■ WORK INSTRUCTION:
Exactly as they appear, please output the lines from the one with "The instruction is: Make" through the end of the material, without pictures.

■ ■ ■ ■

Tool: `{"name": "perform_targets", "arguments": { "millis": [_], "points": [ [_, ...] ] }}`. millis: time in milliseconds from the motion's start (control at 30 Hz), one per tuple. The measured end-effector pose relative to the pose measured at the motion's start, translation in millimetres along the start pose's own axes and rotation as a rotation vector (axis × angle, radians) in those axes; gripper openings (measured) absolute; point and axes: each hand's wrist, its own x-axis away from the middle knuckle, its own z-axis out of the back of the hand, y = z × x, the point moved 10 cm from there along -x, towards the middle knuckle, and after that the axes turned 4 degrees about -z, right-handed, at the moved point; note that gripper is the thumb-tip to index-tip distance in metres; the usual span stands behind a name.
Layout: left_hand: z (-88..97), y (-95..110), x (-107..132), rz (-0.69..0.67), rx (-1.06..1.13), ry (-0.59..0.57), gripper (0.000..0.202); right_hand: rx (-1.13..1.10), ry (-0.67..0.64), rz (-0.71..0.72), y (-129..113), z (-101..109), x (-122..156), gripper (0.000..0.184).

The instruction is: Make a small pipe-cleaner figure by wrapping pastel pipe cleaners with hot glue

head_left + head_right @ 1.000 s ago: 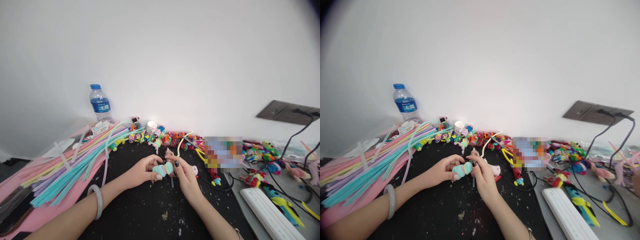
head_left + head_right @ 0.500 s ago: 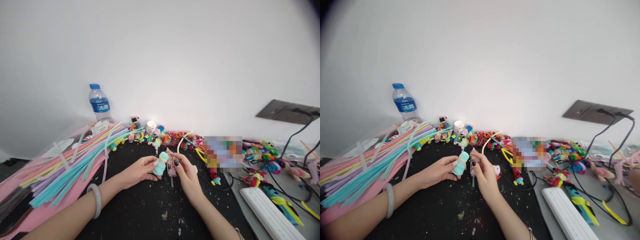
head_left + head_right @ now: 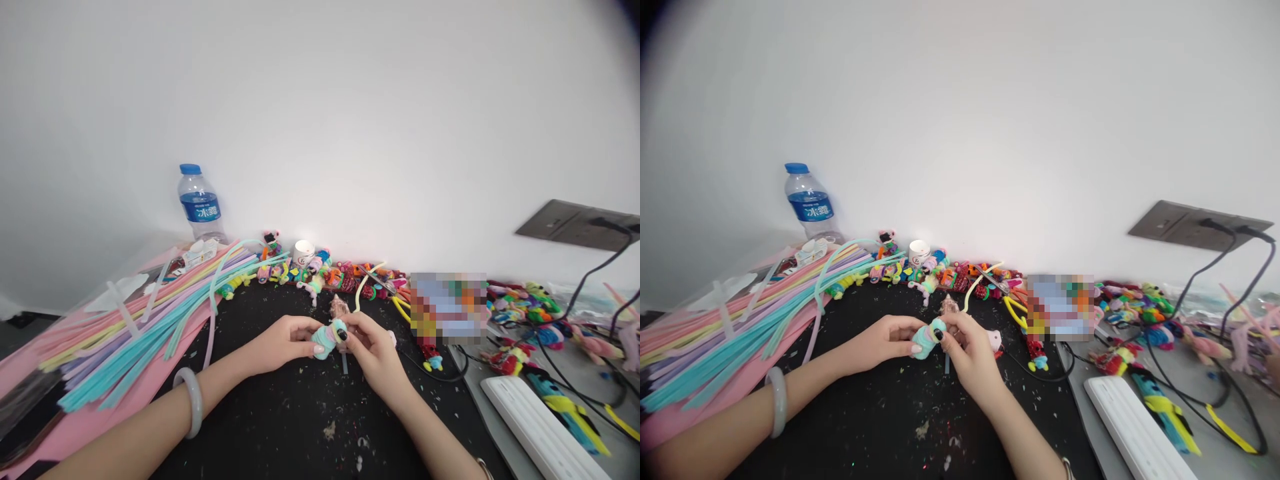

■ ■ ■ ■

■ ANSWER SECTION:
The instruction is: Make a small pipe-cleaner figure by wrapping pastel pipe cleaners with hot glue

head_left + head_right @ 1.000 s ago: 
head_left + head_right @ 0.500 s ago: 
head_left + head_right @ now: 

A complete answer has now been given.